第52話 青葉シェフはカレー競争に勝ちたい

「青葉班! 集合!」

「「おう!!」」

「お、おー……?」

「ねぇ、これ昨日もやらなかった?」


 現在、敷地内のキャンプエリアにいる俺たち生徒は、それぞれ班ごとに固まって集合していた。


 天気は良好で、日差しが気持ちいい。


 いよいよ昼食の時間。

 リア充イベントの一つ、カレー作りの始まりである。


 カレー作り自体は生徒同士の交流を深めることが目的で、それにより自習時間の効率を上げる……みたいな。

 そんな感じだった気がする。まぁなんでもいいか。


 そんなわけで。

 

 エリアに多数設置された長テーブルには、コンロや調理用器具をはじめとした様々なものが置かれている。


 一テーブルごとに一班ずつ振り分けられ、俺たち青葉班は自分たちのテーブルを囲むように立っていた。
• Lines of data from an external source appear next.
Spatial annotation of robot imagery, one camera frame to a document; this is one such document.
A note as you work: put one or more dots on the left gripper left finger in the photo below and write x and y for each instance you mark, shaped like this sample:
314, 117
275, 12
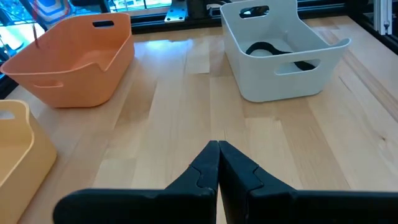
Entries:
174, 202

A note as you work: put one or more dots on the silver mounting plate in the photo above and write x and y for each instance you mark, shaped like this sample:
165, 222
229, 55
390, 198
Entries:
175, 12

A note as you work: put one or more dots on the silver aluminium extrusion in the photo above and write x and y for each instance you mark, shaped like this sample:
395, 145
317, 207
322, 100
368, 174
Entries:
382, 15

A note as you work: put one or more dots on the white plastic basket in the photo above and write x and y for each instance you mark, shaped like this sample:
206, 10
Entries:
264, 84

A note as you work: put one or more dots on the orange plastic basket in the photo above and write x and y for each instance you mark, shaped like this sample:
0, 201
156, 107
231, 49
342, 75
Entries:
77, 84

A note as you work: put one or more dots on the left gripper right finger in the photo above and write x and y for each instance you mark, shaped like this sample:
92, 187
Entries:
264, 202

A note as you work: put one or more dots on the black rubber band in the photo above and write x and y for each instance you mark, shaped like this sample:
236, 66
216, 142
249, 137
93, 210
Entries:
264, 46

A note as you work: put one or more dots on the striped colourful object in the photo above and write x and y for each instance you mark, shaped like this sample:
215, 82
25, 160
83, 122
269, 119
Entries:
49, 7

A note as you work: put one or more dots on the yellow plastic basket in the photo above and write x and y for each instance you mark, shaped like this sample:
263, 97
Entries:
28, 174

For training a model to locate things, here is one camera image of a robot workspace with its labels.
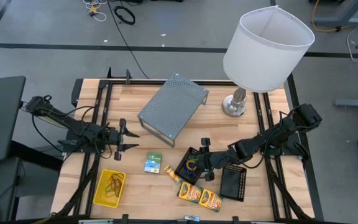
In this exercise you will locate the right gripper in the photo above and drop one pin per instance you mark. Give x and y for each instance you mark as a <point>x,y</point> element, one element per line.
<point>217,158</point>

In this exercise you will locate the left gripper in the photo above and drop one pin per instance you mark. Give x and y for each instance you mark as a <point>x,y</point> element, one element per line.
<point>117,138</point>

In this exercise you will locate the black slotted plastic basket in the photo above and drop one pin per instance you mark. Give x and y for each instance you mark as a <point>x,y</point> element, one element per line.
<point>233,183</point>
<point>182,171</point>

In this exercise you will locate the small crayon pack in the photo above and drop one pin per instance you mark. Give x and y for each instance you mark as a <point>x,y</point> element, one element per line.
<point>172,174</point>

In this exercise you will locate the yellow green Crayola crayon box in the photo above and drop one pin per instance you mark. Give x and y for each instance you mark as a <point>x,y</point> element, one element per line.
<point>210,200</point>
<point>190,193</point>

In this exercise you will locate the green yellow card box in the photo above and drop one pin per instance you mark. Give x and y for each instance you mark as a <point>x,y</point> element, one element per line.
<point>153,163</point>

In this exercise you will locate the grey perforated metal riser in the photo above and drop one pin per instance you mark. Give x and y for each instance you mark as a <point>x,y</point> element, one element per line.
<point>172,109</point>

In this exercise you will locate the green rubber band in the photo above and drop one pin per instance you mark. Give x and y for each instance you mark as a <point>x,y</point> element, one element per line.
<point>108,188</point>

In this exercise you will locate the orange rubber band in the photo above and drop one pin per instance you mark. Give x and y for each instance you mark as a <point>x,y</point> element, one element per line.
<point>110,194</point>

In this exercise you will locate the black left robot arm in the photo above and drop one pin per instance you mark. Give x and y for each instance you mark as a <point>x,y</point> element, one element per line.
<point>73,124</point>

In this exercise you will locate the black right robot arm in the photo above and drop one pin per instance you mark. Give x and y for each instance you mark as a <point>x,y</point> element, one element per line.
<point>269,138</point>

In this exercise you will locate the black desk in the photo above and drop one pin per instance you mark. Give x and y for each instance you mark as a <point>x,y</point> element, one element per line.
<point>2,118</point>

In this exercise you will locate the grey desk foot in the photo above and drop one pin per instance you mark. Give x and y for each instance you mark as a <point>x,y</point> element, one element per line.
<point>353,103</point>

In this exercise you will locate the yellow plastic tray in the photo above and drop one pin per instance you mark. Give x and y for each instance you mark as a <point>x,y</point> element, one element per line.
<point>104,202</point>

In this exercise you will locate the white shade silver lamp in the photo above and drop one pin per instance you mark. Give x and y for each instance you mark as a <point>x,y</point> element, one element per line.
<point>266,53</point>

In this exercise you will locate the black table frame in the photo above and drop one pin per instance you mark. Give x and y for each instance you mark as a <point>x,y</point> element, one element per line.
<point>129,82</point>

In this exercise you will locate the grey desk frame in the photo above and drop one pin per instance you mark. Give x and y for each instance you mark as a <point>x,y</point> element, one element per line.
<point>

「てわけで、これからカレー作りを始める! てめぇら準備いいか!?」


 俺は腕を組み、班員たちに声をかける。


「「おう!」」

「お、おー!」

「だからこれなに?」


 うむうむ。気合が入っているようでなによりだ。

 

 月ノ瀬はやっぱりまだ団結力に欠けているようだな。

 あとでもう一度教育せねば。


「お前らー。食材は俺のところにいろいろ置いてあるから、各自好きに持って行くように。時間はしっかり厳守で頼む! ……あ、美味いのができたら俺にも食わせてくれよ? 食費浮くからな!」


 少し離れたテーブルに立つ大原先生が生徒たちに指示を飛ばす。


 最後にちゃっかり欲望の一言を入れるあたり、あの人っぽい。


「それでは各班調理開始だ! 基本自由にやってもらっていいが時間は厳守するように!」


 先生が手を叩いて合図を行う。

 それにより生徒たちがガヤガヤと自由に動き出した。


 担当を決めたり、食材を持ってこようとしたり、班によってさまざまである。


 みんなどんな感じでカレー作るんだろ。

 イチャイチャしながら調理してたら思わず鍋の蓋を投げちゃいそうだが……それは仕方ないよね、うん。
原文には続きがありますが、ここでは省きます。